Dataset excerpts below:

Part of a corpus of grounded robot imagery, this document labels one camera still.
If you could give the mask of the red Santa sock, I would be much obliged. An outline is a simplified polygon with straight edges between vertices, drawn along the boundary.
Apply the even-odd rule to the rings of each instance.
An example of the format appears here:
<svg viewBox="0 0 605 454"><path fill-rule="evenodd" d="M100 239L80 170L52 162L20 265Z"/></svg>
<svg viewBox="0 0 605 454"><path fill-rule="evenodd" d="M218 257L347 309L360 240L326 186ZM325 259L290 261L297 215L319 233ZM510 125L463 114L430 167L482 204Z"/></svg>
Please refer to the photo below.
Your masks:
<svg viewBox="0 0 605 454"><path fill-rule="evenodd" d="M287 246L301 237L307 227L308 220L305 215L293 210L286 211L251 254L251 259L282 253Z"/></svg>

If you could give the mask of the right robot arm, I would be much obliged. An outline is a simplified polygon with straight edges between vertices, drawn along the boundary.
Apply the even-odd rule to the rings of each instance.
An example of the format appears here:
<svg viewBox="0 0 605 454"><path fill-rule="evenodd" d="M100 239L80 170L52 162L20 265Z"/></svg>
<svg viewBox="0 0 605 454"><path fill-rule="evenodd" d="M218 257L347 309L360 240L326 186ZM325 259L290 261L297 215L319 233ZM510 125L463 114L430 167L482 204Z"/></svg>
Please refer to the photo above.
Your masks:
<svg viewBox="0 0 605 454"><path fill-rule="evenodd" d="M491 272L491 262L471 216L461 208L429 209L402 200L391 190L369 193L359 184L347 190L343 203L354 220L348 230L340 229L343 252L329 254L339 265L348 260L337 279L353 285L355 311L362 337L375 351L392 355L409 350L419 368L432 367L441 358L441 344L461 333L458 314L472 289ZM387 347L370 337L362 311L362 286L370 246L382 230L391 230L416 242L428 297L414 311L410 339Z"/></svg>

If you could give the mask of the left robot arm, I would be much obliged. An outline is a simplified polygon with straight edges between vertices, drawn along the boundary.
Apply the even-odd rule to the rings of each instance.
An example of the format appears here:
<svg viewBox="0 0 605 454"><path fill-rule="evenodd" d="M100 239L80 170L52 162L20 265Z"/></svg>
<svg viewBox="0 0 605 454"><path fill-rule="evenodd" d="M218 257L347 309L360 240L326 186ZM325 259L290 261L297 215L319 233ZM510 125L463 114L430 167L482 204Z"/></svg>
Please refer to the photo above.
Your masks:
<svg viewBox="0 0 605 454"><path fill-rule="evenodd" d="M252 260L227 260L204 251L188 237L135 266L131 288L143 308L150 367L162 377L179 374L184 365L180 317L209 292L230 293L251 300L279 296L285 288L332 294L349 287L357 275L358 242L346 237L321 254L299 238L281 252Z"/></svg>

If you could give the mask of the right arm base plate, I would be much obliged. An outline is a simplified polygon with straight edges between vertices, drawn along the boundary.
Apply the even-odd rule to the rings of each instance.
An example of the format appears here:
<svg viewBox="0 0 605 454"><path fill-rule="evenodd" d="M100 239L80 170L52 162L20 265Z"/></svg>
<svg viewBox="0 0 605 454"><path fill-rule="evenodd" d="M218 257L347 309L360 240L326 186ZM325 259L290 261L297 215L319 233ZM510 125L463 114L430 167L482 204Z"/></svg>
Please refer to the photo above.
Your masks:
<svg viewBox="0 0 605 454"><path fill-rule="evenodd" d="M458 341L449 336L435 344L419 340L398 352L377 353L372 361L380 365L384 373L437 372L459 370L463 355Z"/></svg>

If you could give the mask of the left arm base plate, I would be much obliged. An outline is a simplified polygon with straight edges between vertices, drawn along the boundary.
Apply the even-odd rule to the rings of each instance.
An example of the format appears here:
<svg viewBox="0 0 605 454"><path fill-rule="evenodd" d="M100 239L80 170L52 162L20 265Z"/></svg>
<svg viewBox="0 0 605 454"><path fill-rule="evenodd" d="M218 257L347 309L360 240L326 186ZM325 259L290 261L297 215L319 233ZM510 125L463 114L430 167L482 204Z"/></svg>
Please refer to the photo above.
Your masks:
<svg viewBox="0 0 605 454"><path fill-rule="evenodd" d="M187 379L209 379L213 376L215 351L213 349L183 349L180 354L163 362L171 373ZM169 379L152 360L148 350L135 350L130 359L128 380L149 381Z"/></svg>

End of Dataset excerpts.

Task objective: Tally the lines of the data that contain the string "plate" and report the total alone.

Output of the task: 2